All of the data below is to be copied exactly.

SUPPLIED DATA:
----

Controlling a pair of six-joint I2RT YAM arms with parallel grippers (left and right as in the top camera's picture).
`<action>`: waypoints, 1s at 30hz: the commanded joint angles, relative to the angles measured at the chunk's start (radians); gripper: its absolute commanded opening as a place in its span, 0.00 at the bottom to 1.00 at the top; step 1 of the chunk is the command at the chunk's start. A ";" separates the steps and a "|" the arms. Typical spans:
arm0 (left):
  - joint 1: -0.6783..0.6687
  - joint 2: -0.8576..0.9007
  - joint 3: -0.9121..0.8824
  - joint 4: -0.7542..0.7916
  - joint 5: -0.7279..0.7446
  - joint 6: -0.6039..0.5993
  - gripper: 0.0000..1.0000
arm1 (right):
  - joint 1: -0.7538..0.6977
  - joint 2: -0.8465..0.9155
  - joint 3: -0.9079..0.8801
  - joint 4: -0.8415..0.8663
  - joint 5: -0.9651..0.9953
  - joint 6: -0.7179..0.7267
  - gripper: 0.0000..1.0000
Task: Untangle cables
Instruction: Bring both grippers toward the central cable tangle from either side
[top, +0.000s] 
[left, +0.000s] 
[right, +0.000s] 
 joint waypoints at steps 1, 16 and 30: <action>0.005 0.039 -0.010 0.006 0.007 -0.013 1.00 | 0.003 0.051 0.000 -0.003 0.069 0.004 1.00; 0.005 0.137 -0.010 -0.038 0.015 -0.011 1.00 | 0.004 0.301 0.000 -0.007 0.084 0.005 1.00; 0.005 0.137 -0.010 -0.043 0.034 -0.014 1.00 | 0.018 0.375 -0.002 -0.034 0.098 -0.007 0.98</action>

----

ANSWER SECTION:
Controlling a pair of six-joint I2RT YAM arms with parallel grippers (left and right as in the top camera's picture).
`<action>`: waypoints, 1s at 30hz: the commanded joint angles, relative to the angles measured at the chunk's start (radians); gripper: its absolute commanded opening as a place in its span, 0.00 at the bottom to 1.00 at the top; step 1 of the chunk is the command at the chunk's start. A ";" separates the steps and a "|" the arms. Typical spans:
arm0 (left):
  - joint 1: -0.6783..0.6687
  - joint 2: -0.8576..0.9007
  - joint 3: -0.9121..0.8824
  - joint 4: -0.7542..0.7916
  - joint 5: -0.7279..0.7446
  - joint 6: -0.6039..0.5993
  - gripper: 0.0000..1.0000
arm1 (right):
  - joint 1: -0.7538..0.6977
  - joint 2: -0.8465..0.9155
  - joint 3: -0.9079..0.8801
  - joint 4: -0.8415..0.8663
  - joint 5: -0.9651..0.9953
  - joint 6: -0.7179..0.7267
  - gripper: 0.0000..1.0000
Task: Untangle cables
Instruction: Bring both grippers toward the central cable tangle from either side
[top, +0.000s] 
[left, +0.000s] 
[right, +0.000s] 
 joint waypoints at steps 1, 16 and 30: <action>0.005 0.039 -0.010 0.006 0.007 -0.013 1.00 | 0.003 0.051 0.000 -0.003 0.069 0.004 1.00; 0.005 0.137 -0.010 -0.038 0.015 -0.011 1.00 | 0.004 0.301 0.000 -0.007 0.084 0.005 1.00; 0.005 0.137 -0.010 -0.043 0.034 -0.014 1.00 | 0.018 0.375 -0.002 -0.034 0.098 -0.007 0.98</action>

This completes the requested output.